╭─ Data supplied

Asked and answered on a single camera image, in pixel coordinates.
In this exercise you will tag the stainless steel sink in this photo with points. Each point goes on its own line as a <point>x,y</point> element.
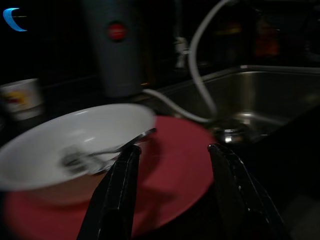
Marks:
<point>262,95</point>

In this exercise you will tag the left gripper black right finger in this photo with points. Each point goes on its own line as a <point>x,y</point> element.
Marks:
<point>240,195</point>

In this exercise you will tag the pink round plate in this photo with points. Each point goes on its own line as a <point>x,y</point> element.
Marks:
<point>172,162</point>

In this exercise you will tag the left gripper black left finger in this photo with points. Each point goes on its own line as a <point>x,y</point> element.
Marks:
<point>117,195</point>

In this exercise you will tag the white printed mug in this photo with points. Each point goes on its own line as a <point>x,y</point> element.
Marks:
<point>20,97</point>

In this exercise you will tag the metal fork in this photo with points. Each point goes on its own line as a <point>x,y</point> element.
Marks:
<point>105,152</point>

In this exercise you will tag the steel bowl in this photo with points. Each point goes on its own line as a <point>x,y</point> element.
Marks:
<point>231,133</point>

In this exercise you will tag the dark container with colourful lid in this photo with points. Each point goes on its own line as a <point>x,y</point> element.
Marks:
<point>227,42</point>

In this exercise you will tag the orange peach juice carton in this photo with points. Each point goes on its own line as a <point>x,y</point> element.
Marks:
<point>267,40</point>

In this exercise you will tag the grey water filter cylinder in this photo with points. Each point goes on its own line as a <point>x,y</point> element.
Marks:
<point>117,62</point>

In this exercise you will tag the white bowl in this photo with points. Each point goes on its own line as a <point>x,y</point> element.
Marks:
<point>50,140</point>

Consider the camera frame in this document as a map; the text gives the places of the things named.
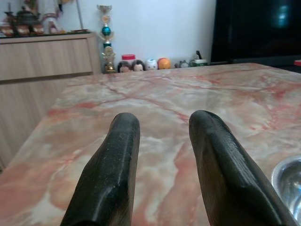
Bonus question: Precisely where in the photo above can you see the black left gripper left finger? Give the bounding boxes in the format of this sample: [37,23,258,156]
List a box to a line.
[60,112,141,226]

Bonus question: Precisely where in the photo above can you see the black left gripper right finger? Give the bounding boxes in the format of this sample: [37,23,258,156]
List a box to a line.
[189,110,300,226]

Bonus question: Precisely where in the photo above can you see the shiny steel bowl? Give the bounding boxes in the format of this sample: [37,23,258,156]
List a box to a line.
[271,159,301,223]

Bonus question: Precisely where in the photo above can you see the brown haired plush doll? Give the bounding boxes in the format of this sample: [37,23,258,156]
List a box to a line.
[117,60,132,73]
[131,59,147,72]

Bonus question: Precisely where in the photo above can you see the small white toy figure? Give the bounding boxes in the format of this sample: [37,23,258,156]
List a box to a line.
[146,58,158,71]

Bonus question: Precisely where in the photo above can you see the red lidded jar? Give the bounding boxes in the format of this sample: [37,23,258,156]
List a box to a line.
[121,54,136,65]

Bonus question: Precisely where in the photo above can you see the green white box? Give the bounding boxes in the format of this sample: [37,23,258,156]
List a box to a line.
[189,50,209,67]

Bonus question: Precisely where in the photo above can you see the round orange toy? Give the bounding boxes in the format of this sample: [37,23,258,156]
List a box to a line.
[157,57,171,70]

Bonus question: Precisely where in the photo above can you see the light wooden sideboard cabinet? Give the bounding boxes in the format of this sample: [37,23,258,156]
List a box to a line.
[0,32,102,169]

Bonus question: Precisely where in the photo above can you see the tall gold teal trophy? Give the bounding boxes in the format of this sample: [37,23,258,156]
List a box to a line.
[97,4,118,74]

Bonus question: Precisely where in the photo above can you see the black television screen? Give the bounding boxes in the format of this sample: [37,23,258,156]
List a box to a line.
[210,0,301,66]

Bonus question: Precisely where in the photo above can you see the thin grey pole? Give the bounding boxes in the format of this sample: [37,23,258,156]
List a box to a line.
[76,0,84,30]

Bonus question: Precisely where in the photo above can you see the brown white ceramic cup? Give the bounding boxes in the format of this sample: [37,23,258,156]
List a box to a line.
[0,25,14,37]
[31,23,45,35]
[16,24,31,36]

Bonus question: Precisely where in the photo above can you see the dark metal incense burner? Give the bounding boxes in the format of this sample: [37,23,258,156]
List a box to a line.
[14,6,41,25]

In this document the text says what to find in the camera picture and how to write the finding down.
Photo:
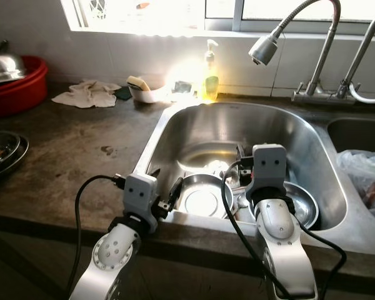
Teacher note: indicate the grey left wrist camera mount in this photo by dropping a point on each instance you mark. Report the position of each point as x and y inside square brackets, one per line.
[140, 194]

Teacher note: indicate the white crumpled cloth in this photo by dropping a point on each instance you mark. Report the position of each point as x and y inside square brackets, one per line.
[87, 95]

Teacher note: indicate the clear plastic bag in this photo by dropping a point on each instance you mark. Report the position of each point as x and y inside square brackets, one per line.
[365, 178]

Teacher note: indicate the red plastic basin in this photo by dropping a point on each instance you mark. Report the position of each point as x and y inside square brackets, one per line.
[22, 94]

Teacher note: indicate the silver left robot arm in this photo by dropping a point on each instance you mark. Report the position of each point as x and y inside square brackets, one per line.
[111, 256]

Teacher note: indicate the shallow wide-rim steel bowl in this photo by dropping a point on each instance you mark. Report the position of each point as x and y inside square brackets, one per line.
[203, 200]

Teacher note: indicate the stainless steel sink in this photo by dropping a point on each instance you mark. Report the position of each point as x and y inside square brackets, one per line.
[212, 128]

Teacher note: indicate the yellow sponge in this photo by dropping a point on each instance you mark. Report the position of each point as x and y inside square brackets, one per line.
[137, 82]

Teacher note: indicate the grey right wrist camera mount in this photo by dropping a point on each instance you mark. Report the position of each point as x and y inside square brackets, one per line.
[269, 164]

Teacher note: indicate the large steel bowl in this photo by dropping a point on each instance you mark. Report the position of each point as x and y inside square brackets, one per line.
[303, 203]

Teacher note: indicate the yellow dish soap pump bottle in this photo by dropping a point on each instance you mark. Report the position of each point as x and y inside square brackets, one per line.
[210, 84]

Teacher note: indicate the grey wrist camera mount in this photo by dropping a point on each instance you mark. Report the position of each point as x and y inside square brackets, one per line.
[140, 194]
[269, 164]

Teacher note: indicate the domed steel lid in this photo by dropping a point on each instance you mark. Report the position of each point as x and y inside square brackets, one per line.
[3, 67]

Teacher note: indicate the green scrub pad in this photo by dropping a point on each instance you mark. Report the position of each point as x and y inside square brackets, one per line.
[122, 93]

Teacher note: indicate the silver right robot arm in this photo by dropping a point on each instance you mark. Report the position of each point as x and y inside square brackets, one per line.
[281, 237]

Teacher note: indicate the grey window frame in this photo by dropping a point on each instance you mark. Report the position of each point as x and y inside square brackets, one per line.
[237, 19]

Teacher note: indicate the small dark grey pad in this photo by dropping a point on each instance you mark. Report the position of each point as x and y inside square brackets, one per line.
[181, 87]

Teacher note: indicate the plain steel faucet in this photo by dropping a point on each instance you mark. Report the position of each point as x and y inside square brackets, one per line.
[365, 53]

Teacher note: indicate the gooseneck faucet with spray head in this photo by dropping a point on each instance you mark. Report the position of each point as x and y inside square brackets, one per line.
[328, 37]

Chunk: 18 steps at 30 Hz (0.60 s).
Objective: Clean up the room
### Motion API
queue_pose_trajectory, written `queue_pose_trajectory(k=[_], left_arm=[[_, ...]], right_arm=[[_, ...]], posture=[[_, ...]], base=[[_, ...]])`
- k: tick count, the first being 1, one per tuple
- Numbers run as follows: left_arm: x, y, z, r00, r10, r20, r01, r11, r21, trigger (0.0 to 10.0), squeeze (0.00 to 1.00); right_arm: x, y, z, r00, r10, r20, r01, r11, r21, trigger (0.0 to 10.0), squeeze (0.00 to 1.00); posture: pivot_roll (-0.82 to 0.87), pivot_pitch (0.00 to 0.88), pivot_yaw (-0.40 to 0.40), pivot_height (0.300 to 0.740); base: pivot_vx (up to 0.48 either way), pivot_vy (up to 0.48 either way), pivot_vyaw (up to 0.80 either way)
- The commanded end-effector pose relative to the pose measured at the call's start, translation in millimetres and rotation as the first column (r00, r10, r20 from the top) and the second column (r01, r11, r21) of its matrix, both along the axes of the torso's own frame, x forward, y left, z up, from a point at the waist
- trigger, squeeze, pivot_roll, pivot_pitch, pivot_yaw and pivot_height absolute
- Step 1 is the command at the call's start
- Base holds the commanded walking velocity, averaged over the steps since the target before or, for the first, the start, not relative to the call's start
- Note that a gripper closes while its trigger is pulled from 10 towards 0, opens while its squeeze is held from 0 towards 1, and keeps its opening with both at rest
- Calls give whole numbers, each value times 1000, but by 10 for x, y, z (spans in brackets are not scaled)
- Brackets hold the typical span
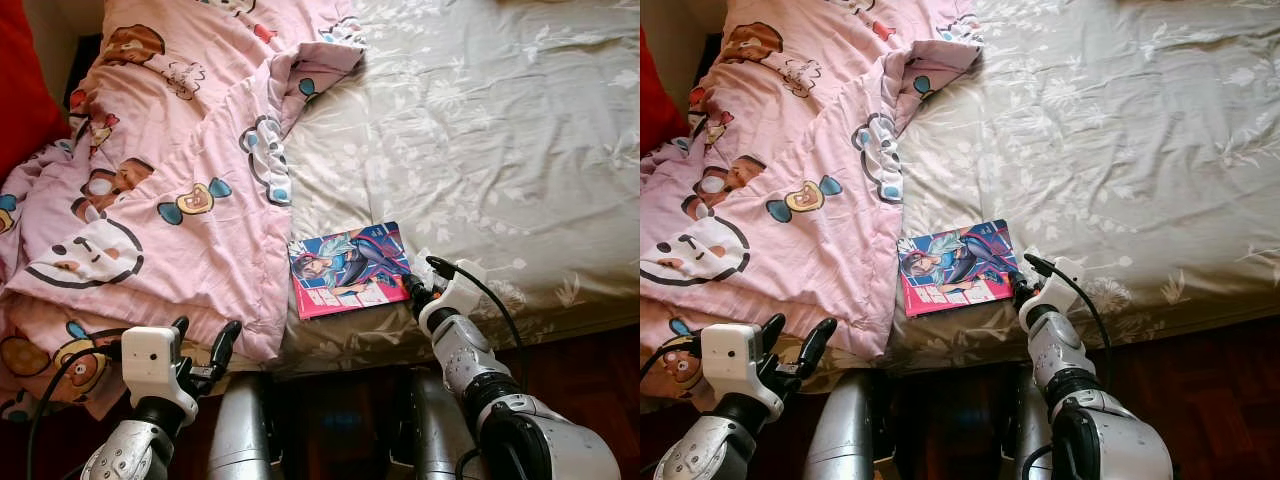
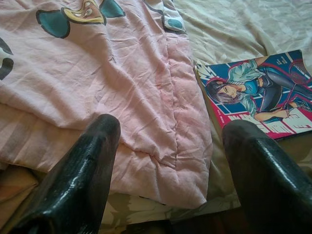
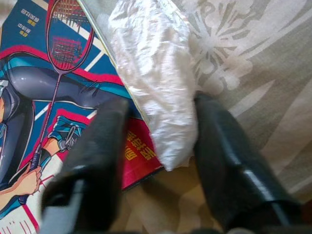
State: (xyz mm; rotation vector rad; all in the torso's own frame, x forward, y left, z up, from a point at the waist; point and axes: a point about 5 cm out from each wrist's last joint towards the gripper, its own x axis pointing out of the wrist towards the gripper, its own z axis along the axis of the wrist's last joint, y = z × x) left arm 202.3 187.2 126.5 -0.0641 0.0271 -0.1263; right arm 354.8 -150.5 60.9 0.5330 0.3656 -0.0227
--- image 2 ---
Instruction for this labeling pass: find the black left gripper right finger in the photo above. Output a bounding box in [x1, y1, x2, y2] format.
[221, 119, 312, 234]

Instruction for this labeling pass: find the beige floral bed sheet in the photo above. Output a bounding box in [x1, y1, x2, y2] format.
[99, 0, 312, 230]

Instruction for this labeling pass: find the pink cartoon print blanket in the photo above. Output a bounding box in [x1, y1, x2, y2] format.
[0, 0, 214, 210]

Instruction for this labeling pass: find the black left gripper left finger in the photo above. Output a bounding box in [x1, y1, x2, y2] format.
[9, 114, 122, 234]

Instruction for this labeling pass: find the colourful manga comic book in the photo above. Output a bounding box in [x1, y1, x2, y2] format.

╰─

Set down, exactly as they stand above, the lines starting with the line with "- trigger, squeeze, pivot_roll, pivot_pitch, pivot_yaw" and going on through the line with "- Brackets hold the typical span", and no others.

- trigger, squeeze, pivot_roll, pivot_pitch, pivot_yaw and pivot_height absolute
- Step 1 is the command at the call's start
- Base holds the commanded walking velocity, averaged over the steps since the target before or, for the first, the start, not relative to the call's start
- Note that a gripper closes while its trigger is pulled from 10 towards 0, opens while its squeeze is held from 0 towards 1, and keeps its opening with both at rest
- Calls give whole numbers, each value times 1000, but by 10 for x, y, z (spans in brackets are not scaled)
- Brackets hold the typical span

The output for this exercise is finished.